Start of Block

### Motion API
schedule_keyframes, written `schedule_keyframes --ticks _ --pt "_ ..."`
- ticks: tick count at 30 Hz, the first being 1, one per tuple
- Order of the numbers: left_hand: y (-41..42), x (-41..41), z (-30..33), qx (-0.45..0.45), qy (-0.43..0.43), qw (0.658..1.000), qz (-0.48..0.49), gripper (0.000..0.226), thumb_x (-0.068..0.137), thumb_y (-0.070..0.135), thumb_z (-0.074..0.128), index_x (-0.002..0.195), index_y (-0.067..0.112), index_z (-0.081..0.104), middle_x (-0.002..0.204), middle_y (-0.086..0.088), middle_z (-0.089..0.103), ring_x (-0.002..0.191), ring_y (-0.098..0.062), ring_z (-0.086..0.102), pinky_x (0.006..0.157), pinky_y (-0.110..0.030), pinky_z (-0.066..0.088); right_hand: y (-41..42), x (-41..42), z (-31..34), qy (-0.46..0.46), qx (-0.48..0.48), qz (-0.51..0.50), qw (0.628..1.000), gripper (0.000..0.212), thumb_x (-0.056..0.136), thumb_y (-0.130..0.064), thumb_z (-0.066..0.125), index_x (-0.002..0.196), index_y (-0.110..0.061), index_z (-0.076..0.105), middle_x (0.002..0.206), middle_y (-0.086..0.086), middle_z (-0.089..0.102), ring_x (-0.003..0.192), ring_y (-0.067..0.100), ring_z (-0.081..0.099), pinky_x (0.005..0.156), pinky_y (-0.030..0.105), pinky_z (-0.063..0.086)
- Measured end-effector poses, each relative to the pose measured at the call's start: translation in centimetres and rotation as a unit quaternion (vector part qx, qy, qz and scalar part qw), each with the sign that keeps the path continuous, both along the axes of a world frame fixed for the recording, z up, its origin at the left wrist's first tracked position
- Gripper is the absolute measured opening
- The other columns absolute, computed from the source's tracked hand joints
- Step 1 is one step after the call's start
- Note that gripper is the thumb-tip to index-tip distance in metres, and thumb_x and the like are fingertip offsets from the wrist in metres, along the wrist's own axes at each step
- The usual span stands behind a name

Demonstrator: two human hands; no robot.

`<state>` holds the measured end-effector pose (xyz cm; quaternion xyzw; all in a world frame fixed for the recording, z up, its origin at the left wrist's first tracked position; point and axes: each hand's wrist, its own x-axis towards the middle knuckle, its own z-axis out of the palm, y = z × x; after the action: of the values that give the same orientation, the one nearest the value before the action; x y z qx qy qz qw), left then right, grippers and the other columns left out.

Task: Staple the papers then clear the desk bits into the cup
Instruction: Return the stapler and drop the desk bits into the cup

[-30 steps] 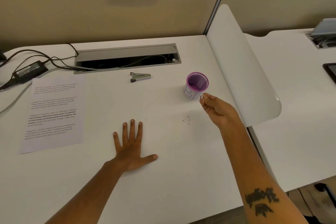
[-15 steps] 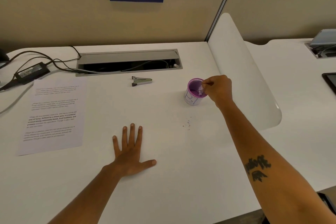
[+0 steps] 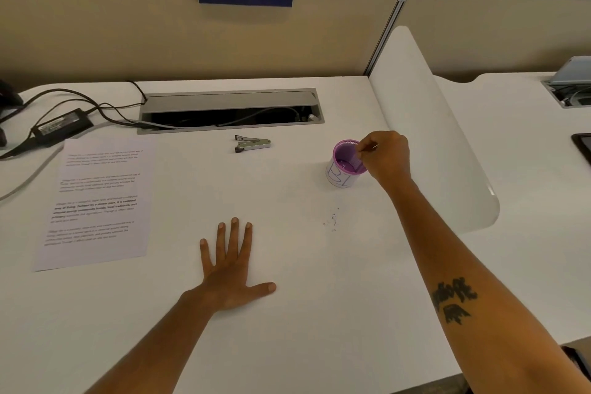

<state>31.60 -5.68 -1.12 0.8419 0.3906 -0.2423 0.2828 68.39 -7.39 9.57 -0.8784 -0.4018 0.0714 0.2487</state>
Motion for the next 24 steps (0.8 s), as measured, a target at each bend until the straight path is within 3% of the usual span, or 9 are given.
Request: schedule_keyframes --ticks 7,10,15,19,21,24 --pt "0.0 0.0 0.1 0.001 0.001 1.0 0.001 0.14 0.069 0.099 0.044 0.146 0.029 -0.049 0.149 -0.001 -0.063 0.14 -0.029 -0.056 0.118 -0.066 -0.026 -0.7 0.0 0.3 0.027 0.039 0.005 0.999 0.014 0.083 0.002 0.077 0.09 -0.009 0.082 0.092 0.008 0.08 0.085 0.022 0.074 0.084 0.04 0.064" --pt "0.0 0.1 0.1 0.003 -0.001 1.0 0.001 0.14 0.07 0.099 0.044 0.147 0.028 -0.048 0.149 -0.001 -0.062 0.14 -0.029 -0.055 0.118 -0.066 -0.026 -1.2 0.0 0.5 0.084 0.053 -0.023 0.995 0.014 0.083 -0.005 0.081 0.096 -0.01 0.082 0.096 0.005 0.08 0.089 0.02 0.073 0.086 0.036 0.064" --pt "0.0 0.0 0.0 0.006 -0.001 1.0 0.002 0.14 0.069 0.099 0.044 0.147 0.029 -0.049 0.149 -0.001 -0.063 0.14 -0.029 -0.055 0.118 -0.066 -0.026 -4.0 -2.8 -0.2 0.119 0.157 -0.048 0.979 0.008 0.086 -0.015 0.081 0.094 -0.016 0.08 0.089 -0.001 0.077 0.076 0.006 0.069 0.077 0.018 0.059" --pt "0.0 0.0 0.1 0.003 -0.005 1.0 0.003 0.14 0.069 0.098 0.045 0.147 0.029 -0.048 0.149 0.0 -0.063 0.14 -0.028 -0.056 0.118 -0.066 -0.027 -7.1 -5.8 -4.3 0.082 0.15 0.02 0.985 0.003 0.089 -0.014 0.078 0.09 -0.017 0.077 0.086 -0.002 0.073 0.075 0.01 0.067 0.069 0.024 0.056" --pt "0.0 0.0 0.1 0.002 -0.006 1.0 0.005 0.14 0.07 0.098 0.046 0.147 0.029 -0.048 0.15 0.0 -0.062 0.141 -0.028 -0.055 0.118 -0.065 -0.028 -8.5 -6.3 -7.2 0.049 0.096 0.07 0.992 0.006 0.091 -0.019 0.077 0.097 -0.017 0.077 0.096 -0.002 0.072 0.085 0.014 0.065 0.073 0.036 0.058" --pt "0.0 0.0 0.1 0.004 -0.009 1.0 0.007 0.139 0.069 0.098 0.046 0.147 0.03 -0.047 0.15 0.0 -0.061 0.141 -0.028 -0.055 0.118 -0.065 -0.027 -10.0 -5.4 -10.5 -0.017 -0.054 0.093 0.994 0.048 0.093 -0.051 0.067 0.134 -0.024 0.066 0.143 0.003 0.058 0.128 0.027 0.051 0.101 0.053 0.052"
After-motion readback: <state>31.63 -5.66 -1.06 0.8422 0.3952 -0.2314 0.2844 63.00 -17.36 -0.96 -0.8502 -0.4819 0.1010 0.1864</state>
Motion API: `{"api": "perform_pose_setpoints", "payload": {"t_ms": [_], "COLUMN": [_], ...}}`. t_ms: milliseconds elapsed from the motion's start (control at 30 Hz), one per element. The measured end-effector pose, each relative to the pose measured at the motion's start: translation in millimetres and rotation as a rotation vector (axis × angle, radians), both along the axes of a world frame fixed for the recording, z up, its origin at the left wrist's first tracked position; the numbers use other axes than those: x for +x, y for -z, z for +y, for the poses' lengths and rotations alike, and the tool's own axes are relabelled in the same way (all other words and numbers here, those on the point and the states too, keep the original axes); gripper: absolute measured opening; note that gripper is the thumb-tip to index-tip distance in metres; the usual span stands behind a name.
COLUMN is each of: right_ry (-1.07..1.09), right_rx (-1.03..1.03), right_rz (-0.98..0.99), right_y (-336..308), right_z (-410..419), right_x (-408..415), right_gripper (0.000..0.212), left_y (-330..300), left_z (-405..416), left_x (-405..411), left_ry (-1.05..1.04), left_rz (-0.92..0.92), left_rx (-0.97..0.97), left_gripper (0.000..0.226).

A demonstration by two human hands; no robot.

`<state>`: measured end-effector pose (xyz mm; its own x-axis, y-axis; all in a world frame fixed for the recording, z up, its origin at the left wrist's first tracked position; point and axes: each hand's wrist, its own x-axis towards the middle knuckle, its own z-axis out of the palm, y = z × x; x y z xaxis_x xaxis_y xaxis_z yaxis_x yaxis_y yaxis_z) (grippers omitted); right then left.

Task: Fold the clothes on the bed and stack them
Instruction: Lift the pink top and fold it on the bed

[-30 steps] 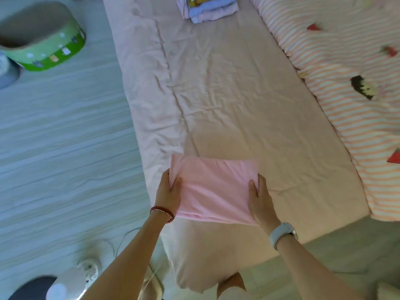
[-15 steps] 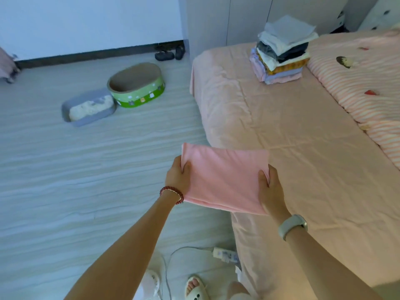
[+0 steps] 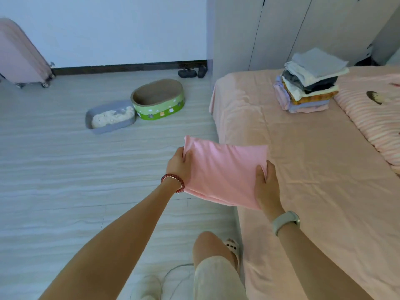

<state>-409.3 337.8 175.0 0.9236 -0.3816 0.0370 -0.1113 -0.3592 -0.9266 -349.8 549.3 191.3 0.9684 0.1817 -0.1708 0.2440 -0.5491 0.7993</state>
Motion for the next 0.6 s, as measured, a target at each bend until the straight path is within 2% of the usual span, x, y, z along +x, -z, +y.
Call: {"api": "perform_pose_setpoints", "payload": {"t_ms": [67,200,367,467,600], "right_ry": [-0.014,-0.041,0.043,0.1,0.182], "right_rx": [-0.042,0.003,0.026,0.052,0.079], "right_rz": [-0.024,-0.002,-0.032,-0.033,-0.025], "right_y": [0,-4,-19,-34,-39], "right_z": [0,-13,-63,-99,-138], "right_x": [32,119,252,311,369], "right_gripper": [0.037,0.034,0.038,0.04,0.046], "left_y": [-3,-7,-18,-30,-49], "left_z": [-2,-19,-76,-117,-155], "left_x": [31,118,256,324,401], "left_ry": [-0.007,0.01,0.038,0.06,0.147], "left_rz": [-0.018,-0.052,-0.087,-0.082,-0.111], "left_rx": [0.016,0.043,0.002,-0.055,-0.011], "left_gripper": [0.029,0.028,0.028,0.024,0.018]}}
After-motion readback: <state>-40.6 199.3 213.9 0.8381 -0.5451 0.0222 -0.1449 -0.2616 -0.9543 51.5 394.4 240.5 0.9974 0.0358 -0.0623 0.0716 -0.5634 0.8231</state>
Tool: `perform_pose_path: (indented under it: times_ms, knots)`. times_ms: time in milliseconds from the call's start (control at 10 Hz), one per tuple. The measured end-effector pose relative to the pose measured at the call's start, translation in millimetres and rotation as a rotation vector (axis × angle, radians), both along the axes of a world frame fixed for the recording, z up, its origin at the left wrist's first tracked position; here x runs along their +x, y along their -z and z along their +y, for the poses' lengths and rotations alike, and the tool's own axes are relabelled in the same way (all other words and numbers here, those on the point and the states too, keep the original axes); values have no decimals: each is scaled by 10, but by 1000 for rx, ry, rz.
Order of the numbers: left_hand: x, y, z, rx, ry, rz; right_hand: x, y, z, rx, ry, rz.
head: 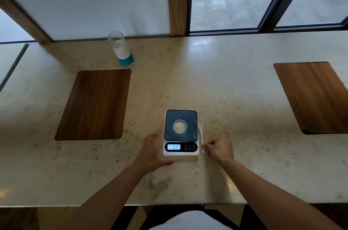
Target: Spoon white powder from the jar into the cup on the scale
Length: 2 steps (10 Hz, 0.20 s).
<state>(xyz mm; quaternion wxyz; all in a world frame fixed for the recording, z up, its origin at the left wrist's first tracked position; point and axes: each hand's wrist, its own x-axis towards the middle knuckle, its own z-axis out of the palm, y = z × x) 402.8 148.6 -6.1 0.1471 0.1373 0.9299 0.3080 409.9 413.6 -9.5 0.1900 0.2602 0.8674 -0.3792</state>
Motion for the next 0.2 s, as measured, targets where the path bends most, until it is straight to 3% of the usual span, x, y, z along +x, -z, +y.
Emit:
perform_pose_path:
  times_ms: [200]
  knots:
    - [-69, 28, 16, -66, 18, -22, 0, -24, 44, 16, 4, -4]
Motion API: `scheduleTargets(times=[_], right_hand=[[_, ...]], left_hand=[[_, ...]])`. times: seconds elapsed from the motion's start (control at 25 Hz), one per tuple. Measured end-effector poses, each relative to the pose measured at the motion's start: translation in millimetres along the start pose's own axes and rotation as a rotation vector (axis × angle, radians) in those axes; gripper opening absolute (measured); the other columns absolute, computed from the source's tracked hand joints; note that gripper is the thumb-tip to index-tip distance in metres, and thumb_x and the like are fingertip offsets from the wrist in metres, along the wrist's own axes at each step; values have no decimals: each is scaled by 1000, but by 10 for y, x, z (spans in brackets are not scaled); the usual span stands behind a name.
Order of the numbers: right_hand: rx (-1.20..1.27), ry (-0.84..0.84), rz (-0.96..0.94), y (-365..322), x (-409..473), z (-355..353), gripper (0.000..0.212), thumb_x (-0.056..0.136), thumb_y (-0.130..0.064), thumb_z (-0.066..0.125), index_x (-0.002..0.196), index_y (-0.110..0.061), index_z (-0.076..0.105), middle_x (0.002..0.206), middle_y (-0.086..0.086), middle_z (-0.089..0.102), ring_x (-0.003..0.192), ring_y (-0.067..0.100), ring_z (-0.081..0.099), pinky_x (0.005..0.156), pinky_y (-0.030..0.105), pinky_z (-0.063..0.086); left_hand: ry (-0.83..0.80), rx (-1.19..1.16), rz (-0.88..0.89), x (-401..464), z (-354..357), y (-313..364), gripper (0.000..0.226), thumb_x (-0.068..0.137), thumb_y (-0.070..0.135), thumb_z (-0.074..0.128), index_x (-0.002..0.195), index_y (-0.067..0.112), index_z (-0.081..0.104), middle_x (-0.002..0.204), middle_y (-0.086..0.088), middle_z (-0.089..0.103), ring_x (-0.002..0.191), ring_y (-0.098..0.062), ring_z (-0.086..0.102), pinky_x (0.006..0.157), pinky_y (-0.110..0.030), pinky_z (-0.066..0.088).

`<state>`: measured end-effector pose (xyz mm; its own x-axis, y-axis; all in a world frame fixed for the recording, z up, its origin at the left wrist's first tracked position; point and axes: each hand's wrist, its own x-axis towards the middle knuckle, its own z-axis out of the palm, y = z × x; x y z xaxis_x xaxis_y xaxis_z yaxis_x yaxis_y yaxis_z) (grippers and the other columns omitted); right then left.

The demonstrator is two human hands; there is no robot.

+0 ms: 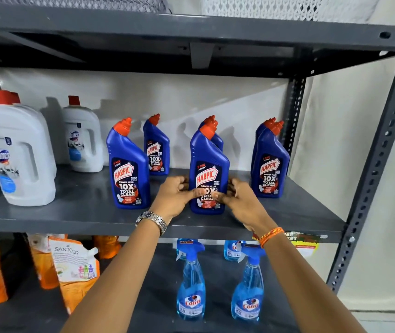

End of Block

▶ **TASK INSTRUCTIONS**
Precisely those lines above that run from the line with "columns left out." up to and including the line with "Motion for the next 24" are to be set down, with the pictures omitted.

▶ **ANSWER TO THE EXERCISE**
`<state>` holds the measured end-effector pose (xyz cm; quaternion xyzw; all in a world frame fixed for the recording, z up, its origin at the left wrist's first tracked position; point and axes: each hand's wrist, its own x-axis towards the middle knuckle, its own z-axis out of the palm, y = z × x; after the action: of the values that give the same orientation, the one nearest the value before the action; x y z qx qy qz qw), left then right, grippers and the other columns left out.

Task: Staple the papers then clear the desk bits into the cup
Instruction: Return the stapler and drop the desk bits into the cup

[-30 steps] 
[-15 steps] 
[+0 steps] 

<state>31.60 -5.68 -1.12 0.8419 0.3906 -0.2423 0.2828 68.39 -7.39 9.57 -0.8784 -0.4018 0.0714 0.2487</state>
Motion for the next 24 steps (0.8 s), as measured, a target at each bend until the straight path is within 3% of the usual span, or 9 are given.

Output for this exercise is complete.